DOCTORAL SEMINAR

Selective Exploration Methods for Experience Transfer in Reinforcement Learning

Speaker
Mr Akshay Narayan
Supervisor
Dr Leong Tze Yun, Professor (Practice), School of Computing


  22 Jan 2018 Monday, 04:00 PM to 05:30 PM

 MR3, COM2-02-26

Abstract:

Transfer learning---reusing previously learned knowledge, can speed up learning in many reinforcement learning tasks. In this work, we propose a new selective exploration framework (SEF) for experience transfer to solve problems that require fast responses adapted from incomplete, prior knowledge. We consider the setting where the source and target tasks share similar objectives, but differ in the transition dynamics; e.g., for a robotic agent operating in similar but challenging environments, such as care homes and hospital wards.

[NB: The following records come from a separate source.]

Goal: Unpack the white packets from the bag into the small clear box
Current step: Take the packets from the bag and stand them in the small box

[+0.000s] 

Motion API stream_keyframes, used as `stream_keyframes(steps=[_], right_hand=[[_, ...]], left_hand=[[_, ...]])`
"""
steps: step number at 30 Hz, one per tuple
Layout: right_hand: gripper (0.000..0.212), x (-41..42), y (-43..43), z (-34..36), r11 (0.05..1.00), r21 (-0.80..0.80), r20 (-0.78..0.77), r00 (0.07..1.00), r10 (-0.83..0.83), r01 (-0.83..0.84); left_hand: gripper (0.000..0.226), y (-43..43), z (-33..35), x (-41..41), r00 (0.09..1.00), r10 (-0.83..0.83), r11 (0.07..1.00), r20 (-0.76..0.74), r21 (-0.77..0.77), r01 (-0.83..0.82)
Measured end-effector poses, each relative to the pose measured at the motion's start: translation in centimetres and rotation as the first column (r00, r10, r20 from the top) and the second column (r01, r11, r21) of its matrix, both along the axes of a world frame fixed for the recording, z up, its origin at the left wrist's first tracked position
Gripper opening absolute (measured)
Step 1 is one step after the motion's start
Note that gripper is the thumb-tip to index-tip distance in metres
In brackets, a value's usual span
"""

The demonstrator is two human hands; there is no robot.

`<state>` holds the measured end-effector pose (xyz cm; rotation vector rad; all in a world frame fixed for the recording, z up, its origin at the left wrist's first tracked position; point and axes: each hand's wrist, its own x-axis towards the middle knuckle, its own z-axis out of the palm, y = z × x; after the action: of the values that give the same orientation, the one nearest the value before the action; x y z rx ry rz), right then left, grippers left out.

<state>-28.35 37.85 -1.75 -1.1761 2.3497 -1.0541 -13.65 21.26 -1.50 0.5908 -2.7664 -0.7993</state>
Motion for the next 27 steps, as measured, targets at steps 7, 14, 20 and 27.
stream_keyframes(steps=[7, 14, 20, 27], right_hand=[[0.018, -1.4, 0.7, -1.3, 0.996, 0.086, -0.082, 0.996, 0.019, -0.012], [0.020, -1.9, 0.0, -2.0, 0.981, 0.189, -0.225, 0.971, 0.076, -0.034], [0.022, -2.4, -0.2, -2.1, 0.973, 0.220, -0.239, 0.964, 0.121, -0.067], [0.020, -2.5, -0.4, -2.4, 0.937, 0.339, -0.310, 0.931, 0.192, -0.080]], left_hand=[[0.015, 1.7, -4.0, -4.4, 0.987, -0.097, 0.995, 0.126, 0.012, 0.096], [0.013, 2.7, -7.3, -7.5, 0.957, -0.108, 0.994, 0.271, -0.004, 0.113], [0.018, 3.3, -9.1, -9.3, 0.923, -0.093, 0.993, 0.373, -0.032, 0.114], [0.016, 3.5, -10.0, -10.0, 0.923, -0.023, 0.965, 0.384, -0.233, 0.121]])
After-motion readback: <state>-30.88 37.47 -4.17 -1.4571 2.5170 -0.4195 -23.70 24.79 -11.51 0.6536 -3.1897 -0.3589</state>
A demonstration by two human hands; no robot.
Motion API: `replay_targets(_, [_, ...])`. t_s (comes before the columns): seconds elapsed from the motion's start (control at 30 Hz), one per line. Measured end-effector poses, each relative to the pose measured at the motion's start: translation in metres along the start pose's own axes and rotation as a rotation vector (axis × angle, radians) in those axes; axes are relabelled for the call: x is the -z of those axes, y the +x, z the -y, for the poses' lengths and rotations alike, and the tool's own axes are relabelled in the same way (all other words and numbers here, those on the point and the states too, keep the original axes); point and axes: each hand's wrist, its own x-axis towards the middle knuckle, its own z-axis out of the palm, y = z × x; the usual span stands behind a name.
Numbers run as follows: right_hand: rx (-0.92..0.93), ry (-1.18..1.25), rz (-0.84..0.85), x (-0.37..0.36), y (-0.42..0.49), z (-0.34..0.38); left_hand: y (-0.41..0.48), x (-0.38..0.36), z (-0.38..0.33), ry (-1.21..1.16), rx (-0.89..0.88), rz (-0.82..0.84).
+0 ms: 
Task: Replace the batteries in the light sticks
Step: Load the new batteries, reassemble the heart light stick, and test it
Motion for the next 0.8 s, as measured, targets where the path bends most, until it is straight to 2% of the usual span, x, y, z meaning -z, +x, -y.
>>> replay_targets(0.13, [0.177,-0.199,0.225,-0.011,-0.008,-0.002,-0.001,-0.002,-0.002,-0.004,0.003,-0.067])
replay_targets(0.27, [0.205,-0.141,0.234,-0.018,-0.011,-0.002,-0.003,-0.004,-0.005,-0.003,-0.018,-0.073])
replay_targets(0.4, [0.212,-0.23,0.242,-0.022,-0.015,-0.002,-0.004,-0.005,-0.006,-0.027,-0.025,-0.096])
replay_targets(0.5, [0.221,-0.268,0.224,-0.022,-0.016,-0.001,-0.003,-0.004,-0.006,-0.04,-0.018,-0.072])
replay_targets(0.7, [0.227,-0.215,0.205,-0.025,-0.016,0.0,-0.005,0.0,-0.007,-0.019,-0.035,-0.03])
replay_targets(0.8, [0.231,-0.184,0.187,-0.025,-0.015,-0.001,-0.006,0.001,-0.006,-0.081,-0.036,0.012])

In this proposal, we focus on policy transfer. Policy reuse is effected through identifying the sub-spaces that are different in the target environment, where the source knowledge is insufficient. We present the selective exploration and policy transfer (SEAPoT) algorithm that is an instantiation of the selective exploration framework. We describe methods to construct sub-spaces for local exploration and a strategy that selectively and efficiently explores the target task. We define a task similarity metric based on the Jensen-Shannon distance between the tasks' transition-probability distributions. We demonstrate the flexibility of the proposed framework by incorporating different exploration mechanisms for learning. We demonstrate the efficacy of SEAPoT in large experiments, real world scenarios modeled using Minecraft and discrete grid world environments as test-beds, and empirically show that our method performs better in terms of jump starts and cumulative average rewards, as compared to the state-of-the-art policy reuse methods.

Going further, when the agent detects that the source and target tasks are dissimilar, knowledge reuse can be effected via policy fragments or partial policies, extracted from source task policies, that are still relevant in the target.